Comic-Con 2011: EXCLUSIVE Interview with The Vicious Brothers about GRAVE ENCOUNTERS
At Comic-Con today, I had the chance to sit down with two very new and promising filmmakers. The Vicious Brothers, aka Colin Minihan and Stuart Ortiz, started dreaming of making movies at the young age of 13. After writing scripts together and working on some ideas online, they finally got the ball rolling once they hit 18 and met in the flesh.
With any found footage film, the comparisions to BLAIR WITCH were rampant. But they actually drew mostly from the original Spanish film [REC]. It was a stripped-down and more realistic film that used their small budget to their advantage. Small budgets work well with horror because it’s all about what you don’t see and what could be in the darkness out there.
They decided to keep it kind of rooted in reality by having the camera’s the actors were holding running during the scenes. Some scenes had as many as 3 or 4 cameras running at once, and in editing they would decide which bits to take from each camera to complete the scenes. It worked out where roughly 75% of the film is the professional camera with them shooting, and the rest is from the actor’s cameras when shooting scenes and running through the old hospital.
Read the exclusive interview and catch the official trailer after the break.
How did you get this project started?
We had written 3 other scripts before this script, but every script would get too big to do for a low budget. After a while, we had to write something that could be done for almost nothing. It was our first film so we knew it had to be small in scale. In between writing these scripts, we would watch these ghost hunter style shows and then we wondered, what would happen if they actually found something? We ran with that and wrote the film around an abandoned mental hospital we knew we had shot in before.
Do you believe in the paranormal?
I definitely feel some people are more open to being visited. The location that we shot in, other film crews shoot in their frequently and it’s pretty known that it can get weird in there. Some crews are scared to go on the 4th floor because actual lobotomies use to happen there and you’ll hear weird noises and one guy even got pushed down the stores. We then took some of those stories that happened to other film crews and put them in our movie. If ever there was a place that was haunted, this would be it.
Did you have any scary experiences yourself while filming?
There was a weird thing when we did a location scout. There’s a photo of me in this long hallway and there’s weird shadow figure in the frame that someone noticed when you zoom in it looks like it’s blocking light and interacting with the environment in a weird way.

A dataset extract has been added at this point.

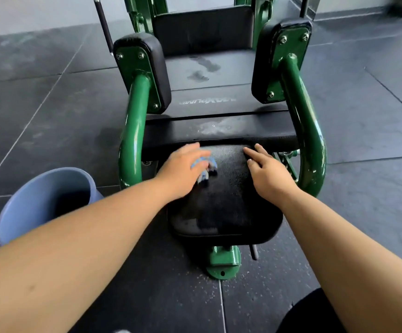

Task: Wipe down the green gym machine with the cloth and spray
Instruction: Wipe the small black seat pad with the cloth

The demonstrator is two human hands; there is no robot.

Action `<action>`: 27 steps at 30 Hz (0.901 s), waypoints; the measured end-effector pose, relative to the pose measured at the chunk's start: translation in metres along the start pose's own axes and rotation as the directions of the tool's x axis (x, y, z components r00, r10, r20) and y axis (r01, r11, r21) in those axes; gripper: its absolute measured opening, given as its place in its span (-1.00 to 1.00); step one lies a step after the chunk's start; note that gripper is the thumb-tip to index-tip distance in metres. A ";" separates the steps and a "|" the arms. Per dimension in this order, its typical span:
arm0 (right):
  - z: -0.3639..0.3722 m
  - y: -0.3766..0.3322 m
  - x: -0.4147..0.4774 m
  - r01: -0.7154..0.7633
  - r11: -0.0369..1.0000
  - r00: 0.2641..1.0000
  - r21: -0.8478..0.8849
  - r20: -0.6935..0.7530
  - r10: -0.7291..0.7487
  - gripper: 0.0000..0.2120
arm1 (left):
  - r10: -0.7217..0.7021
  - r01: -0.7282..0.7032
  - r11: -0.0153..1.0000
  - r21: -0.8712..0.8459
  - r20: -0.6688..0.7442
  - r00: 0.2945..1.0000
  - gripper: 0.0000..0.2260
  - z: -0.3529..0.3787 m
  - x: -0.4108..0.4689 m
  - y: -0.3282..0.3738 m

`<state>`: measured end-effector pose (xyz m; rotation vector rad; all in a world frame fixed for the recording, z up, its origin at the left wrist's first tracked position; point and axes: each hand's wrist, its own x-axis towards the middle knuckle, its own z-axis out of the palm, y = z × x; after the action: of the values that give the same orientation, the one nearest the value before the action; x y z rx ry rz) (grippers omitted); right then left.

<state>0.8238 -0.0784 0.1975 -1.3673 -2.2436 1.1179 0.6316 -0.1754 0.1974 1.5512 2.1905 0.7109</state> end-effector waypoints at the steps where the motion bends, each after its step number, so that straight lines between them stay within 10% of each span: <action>1: -0.001 0.000 0.000 -0.002 1.000 1.000 -0.004 -0.004 0.002 -0.61 | -0.042 0.043 0.999 0.023 -0.043 0.998 -0.71 0.003 0.008 0.002; 8: -0.001 -0.001 -0.001 -0.007 0.999 1.000 0.044 -0.002 0.007 -0.62 | 0.226 -0.216 0.972 -0.094 0.115 0.967 -0.69 -0.009 -0.099 0.013; 15: 0.001 0.007 -0.003 -0.010 0.969 1.000 0.245 0.000 0.011 -0.62 | 0.479 -0.493 0.852 0.174 0.120 0.870 -0.66 0.013 -0.104 0.030; 22: -0.007 0.014 -0.014 -0.261 0.390 0.964 0.883 0.215 0.159 -0.68 | 0.506 -0.543 0.814 0.209 0.205 0.838 -0.60 0.032 -0.081 0.057; 27: -0.003 0.015 -0.010 -0.189 0.594 0.981 0.782 0.119 0.155 -0.71 | 0.636 -0.673 0.684 0.282 0.221 0.739 -0.64 -0.008 -0.104 0.000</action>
<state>0.8400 -0.0814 0.1898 -1.1447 -1.2865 1.9026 0.6612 -0.2750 0.2044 2.5575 1.7012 0.4072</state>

A lot of time when we’re shooting we have like 20 people around and big lights so it’s not really scary, but on the rare moment when you have to take the trek to the bathroom in the dark, you start to get freaked out when walking around alone.

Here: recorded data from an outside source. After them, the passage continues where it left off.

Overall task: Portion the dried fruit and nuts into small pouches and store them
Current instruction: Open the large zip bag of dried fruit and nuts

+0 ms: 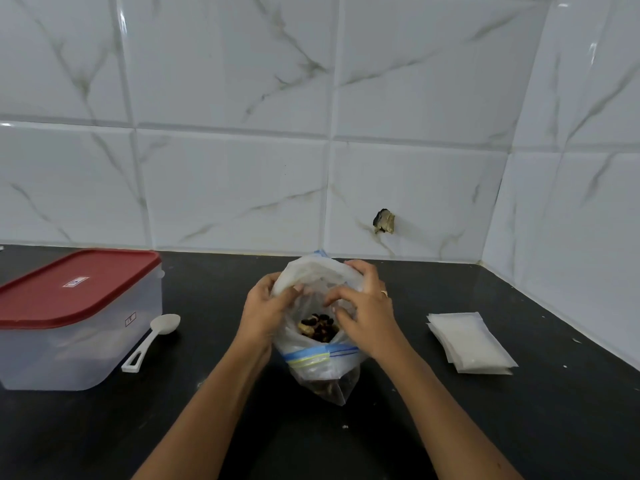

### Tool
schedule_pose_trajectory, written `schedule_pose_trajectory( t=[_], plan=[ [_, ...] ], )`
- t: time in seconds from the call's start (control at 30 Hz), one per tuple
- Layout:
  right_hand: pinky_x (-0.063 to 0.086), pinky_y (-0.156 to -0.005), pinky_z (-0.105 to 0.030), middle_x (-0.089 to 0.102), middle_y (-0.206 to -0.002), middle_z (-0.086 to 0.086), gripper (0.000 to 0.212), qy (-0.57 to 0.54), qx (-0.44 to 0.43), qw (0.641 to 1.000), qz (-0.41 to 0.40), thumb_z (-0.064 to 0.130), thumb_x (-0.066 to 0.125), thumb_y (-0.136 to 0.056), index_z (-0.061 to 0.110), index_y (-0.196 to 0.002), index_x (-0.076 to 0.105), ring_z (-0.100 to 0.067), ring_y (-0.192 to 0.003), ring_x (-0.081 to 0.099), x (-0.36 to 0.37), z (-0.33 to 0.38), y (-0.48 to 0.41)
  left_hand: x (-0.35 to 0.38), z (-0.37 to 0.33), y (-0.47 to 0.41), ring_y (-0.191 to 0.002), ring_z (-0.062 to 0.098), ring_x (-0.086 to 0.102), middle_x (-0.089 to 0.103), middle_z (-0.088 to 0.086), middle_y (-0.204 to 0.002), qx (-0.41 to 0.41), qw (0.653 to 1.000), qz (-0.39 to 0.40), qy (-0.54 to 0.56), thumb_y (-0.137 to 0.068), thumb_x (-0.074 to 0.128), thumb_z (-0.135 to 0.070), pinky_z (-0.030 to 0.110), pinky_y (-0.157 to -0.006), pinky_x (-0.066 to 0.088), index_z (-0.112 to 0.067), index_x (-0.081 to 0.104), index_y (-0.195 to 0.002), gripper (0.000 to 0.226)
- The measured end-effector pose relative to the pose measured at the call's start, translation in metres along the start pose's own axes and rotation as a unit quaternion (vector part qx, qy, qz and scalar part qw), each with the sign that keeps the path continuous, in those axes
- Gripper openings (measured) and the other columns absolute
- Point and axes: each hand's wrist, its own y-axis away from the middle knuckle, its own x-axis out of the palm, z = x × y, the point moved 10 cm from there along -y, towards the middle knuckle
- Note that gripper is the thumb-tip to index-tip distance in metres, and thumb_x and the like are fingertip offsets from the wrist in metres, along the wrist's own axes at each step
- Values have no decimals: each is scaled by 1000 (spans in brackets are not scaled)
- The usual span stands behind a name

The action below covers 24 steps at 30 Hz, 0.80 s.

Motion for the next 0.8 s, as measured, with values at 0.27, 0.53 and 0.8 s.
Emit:
schedule_pose_trajectory(
  t=[0.27, 0.53, 0.8],
  plan=[
    [35, -105, -30, 33, -127, -3, 21, -141, 179, 973, 46, 24, 55, -91, 27, -110, 65, -20, -124, 36, 7, -33, 3, -19, 15, 9, -117, 32, 48, 38, 13, -132, -158, 960, -33, -229, -65, 67, -65, 47, -96, 47, -10, 28, -132, 95],
    [49, -68, -31, 44, -126, -12, 71, -159, 402, 889, 152, 59, 46, -87, 7, -131, 25, -23, -91, 56, 20, -63, 34, 6, 32, 38, -66, 23, 61, 46, 14, -102, -274, 926, 105, -237, -90, 58, -25, 29, -43, 55, -8, 18, -130, 59],
    [51, -71, -37, 56, -120, -28, 25, -462, 428, 776, 14, -4, 48, -92, -12, -115, 52, -33, -93, 58, 29, -69, 31, 20, 48, 17, -83, 30, 59, 53, 28, -124, -257, 958, 39, 124, -89, 52, 6, 37, -42, 56, 15, 48, -117, 30]
  ],
)
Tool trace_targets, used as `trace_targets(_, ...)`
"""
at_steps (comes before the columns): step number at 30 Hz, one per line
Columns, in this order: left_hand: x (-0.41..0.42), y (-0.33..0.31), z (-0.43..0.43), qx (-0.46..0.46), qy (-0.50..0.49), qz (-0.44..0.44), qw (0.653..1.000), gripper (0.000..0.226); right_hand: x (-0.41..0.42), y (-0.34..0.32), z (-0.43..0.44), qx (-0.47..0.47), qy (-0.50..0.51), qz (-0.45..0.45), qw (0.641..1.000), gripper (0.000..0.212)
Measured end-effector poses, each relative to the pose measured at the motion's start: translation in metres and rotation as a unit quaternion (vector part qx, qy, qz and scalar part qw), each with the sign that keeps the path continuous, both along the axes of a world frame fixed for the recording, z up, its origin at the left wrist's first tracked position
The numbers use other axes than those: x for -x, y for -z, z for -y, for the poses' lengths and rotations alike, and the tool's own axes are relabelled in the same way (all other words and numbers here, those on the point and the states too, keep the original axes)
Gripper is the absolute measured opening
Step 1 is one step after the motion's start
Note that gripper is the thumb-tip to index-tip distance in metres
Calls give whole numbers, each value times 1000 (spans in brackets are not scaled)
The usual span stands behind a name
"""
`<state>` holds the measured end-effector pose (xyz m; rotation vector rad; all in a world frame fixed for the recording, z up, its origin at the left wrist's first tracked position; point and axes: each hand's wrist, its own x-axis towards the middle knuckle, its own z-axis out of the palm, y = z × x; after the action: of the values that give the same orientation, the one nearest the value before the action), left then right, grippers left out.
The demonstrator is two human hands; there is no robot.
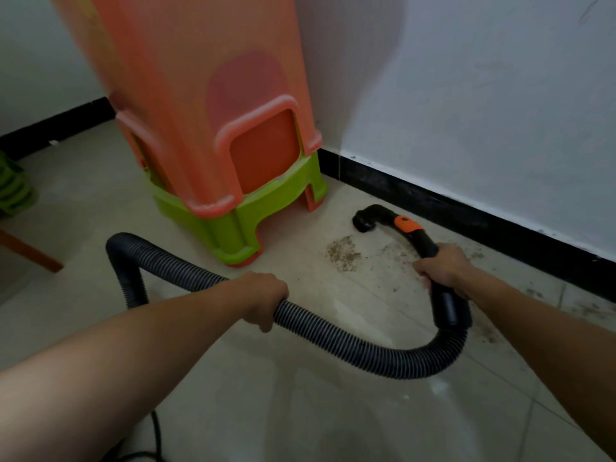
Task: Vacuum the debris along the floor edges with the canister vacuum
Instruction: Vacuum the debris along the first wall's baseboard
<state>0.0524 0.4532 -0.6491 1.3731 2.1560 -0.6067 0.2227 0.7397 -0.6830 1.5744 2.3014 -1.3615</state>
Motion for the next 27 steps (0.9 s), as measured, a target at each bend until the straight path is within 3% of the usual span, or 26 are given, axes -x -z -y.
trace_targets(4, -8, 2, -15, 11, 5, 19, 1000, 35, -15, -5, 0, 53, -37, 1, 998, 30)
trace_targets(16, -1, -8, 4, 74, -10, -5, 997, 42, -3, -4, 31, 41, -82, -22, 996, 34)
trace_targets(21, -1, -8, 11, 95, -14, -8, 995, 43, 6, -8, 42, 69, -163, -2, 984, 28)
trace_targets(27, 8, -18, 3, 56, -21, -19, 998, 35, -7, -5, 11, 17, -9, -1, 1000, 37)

But, we are definitely open to the idea of it and believe something weird is going on there. I don’t know what it is but it horrifies me.
But that’s really why we started watching these ghost hunter shows, we wanted to see them find something! So we were just like, “why don’t we just make a movie where you actually see something.”
On your site, you talked about how you bonded over hating the idea of film school. Did you guys do any film training or are you mainly self taught?
We’re both pretty much self-taught. We were both shooting little movies from when we were like 5, 6 years old. We both picked up cameras and just started shooting stuff. We both ended up on the film website forum, Like a Story one of the first indie-filmmaking forum, at the same time. We would upload or short little films and pick them apart and then we started talking to each other on IM over 5 years. We finally met each other when we were 18 and then started writing scripts together at 21.
Do you have any plans already set for your next project?
We’ve got those three other scripts we wrote, and we’re always developing more stuff. We’ve got one project that we’re pretty stoked on, that with funding could be only a few months away. It’s called THE CLINIC, which is our own take on the vampire genre that’s set in a drug rehab clinic.
It’s a role reversal where the main character is a drug addict in this clinic, trying to get clean, but meanwhile this other patient is brought in that is a vampire and bites one of the orderlies. Then, from their they kind of take over the clinic and you'll have to see the film to find out what happens. We want to do our take on the vampire genre, which is way darker and basically the exact opposite of TWILIGHT and the mainstream.
The online trailer has over 6 million views, what made you decide to kind of virally market this yourself?
We didn’t even have a distributor yet; we just had a rough cut of the film. Stu used to edit movie trailers for a small production companies so we just started tinkering around with the trailer and it came together really nicely. We decided to put it on YouTube just to see if it takes off because that could only help us. Then word of mouth just took off and all the horror sites picked it up and now we’re here at Comic-Con.
You can watch the trailer here:
The movie will be available on VOD and iTunes on August 25. There will be midnight screenings in NYC and LA starting August 19. It’ll have its theatrical run in NYC and LA in August as well.
Also, following in PARANORMAL ACTIVITY’s footsteps, there's a “Demand It” campaign to bring it to your city. You can demand it on GraveEncountersThriller.com, and they’re pretty serious about the fact that if there’s enough response, it’ll come to your city.